Dedicando ahora contra reloj todos sus esfuerzos en salvar a la chica de la
tribu y su funesto rito. Como los héroes infortunados en las grandes tragedias griegas. Para ello utilizará como último recurso sus trucos de
mago. Y no será aquí donde se desvele el tremendo desenlace, muy de acuerdo con
todo el espíritu de obsesivo sacrificio y poética desmesurada que ha presidido toda la cinta. La propia de un romántico irremediable. Lo que da
como resultado una obra irrepetible.
No
merece la pena comparar este viaje
surreal filmado en 1928 con otros que ha realizado el cine. Ni siquiera con versiones posteriores del mismo tema. Sería injusto dada
la magnitud y envergadura de la obra, intentar buscar posibles paralelismos en
cintas posteriores que hubiesen tomado a esta como referente. Es tarea inútil.

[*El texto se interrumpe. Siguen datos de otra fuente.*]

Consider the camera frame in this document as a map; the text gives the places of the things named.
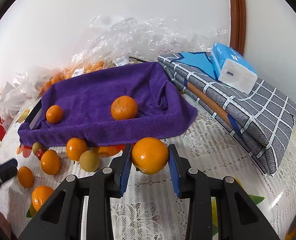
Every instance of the tablecloth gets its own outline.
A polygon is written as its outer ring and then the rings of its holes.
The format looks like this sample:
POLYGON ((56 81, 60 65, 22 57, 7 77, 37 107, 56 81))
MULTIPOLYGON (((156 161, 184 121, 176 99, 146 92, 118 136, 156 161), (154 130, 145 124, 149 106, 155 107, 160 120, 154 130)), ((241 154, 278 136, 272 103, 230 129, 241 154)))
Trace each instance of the tablecloth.
MULTIPOLYGON (((180 156, 187 158, 192 167, 208 176, 219 179, 233 176, 248 194, 264 197, 258 207, 279 237, 284 239, 296 215, 296 125, 277 172, 273 177, 264 176, 250 156, 205 109, 187 95, 183 97, 197 108, 197 118, 184 134, 162 141, 166 145, 175 144, 180 156)), ((69 174, 75 174, 78 178, 93 174, 83 171, 78 163, 67 159, 64 147, 51 147, 58 152, 62 162, 61 170, 54 176, 46 175, 41 170, 39 160, 33 153, 28 158, 17 155, 17 130, 20 124, 16 120, 19 115, 0 145, 0 164, 16 158, 18 168, 27 166, 35 176, 32 188, 23 188, 17 178, 12 178, 0 188, 0 211, 10 222, 16 236, 20 235, 31 219, 26 217, 26 213, 35 187, 48 185, 55 188, 69 174)), ((108 166, 113 157, 102 158, 100 168, 108 166)), ((85 239, 86 234, 86 203, 85 198, 82 239, 85 239)), ((188 208, 189 201, 178 199, 173 192, 168 165, 154 175, 141 174, 132 166, 124 197, 111 199, 114 238, 183 240, 188 208)))

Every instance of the purple cloth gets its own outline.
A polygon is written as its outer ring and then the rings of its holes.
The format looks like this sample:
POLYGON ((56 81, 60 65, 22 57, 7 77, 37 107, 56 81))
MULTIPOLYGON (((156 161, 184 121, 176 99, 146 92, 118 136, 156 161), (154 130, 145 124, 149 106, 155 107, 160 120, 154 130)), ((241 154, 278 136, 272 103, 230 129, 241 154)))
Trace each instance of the purple cloth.
POLYGON ((100 70, 61 81, 42 96, 42 115, 31 130, 24 122, 20 142, 31 146, 65 146, 72 137, 88 146, 135 143, 144 137, 168 138, 185 132, 195 120, 196 108, 187 103, 157 62, 100 70), (115 121, 112 102, 123 95, 138 104, 136 118, 115 121), (64 116, 59 124, 46 121, 45 113, 59 105, 64 116))

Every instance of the barcode label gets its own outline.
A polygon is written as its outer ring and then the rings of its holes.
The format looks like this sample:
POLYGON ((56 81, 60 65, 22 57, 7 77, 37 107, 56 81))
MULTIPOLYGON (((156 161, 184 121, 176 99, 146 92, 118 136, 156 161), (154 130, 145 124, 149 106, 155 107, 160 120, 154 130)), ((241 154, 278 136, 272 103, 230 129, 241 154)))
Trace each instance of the barcode label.
POLYGON ((123 66, 123 65, 131 64, 132 61, 129 59, 129 57, 119 57, 119 58, 115 59, 115 60, 113 61, 113 63, 115 63, 115 65, 116 65, 117 67, 119 67, 119 66, 123 66))
POLYGON ((77 76, 83 75, 83 72, 84 72, 84 67, 83 68, 77 68, 74 71, 72 77, 77 77, 77 76))

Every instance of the green leaf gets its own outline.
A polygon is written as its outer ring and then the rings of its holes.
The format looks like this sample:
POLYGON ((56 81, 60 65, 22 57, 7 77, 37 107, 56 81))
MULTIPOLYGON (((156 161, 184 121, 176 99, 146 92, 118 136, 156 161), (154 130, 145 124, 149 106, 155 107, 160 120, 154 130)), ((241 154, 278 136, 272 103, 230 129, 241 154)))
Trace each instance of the green leaf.
POLYGON ((218 227, 216 227, 214 224, 212 224, 212 236, 218 233, 218 227))
POLYGON ((253 200, 253 202, 258 205, 260 202, 262 202, 265 198, 260 197, 260 196, 254 196, 254 195, 249 195, 249 197, 253 200))
POLYGON ((30 208, 28 209, 28 212, 27 212, 27 218, 32 218, 32 215, 30 213, 30 208))

Ni las epopeyas delirantes de Werner Herzog ni el “Apocalypto” de Mel Gibson poseen el poder de
fascinación de “los pantanos de zanzibar”. No es cuestión de ser más explicito
mostrando hipotéticas atrocidades selváticas al amparo de la naturaleza y lo
indígena, ya que todo lo que aquí se sugiere y muestra está a otro nivel
artístico, el que separa el fotograma hiperrealista de última generación, de la
poética de la genialidad, del incunable que auna misticismo macabro y poesía de buena ley. Volviendo al comienzo, cabe
preguntarse si una cinta tan arrebatada, sórdida,tremendista, surreal y tenebrosa
al asomarse a lo más siniestro del alma, sin obviar su arrebatado lirismo,
hubiera pasado el corte del código Hays.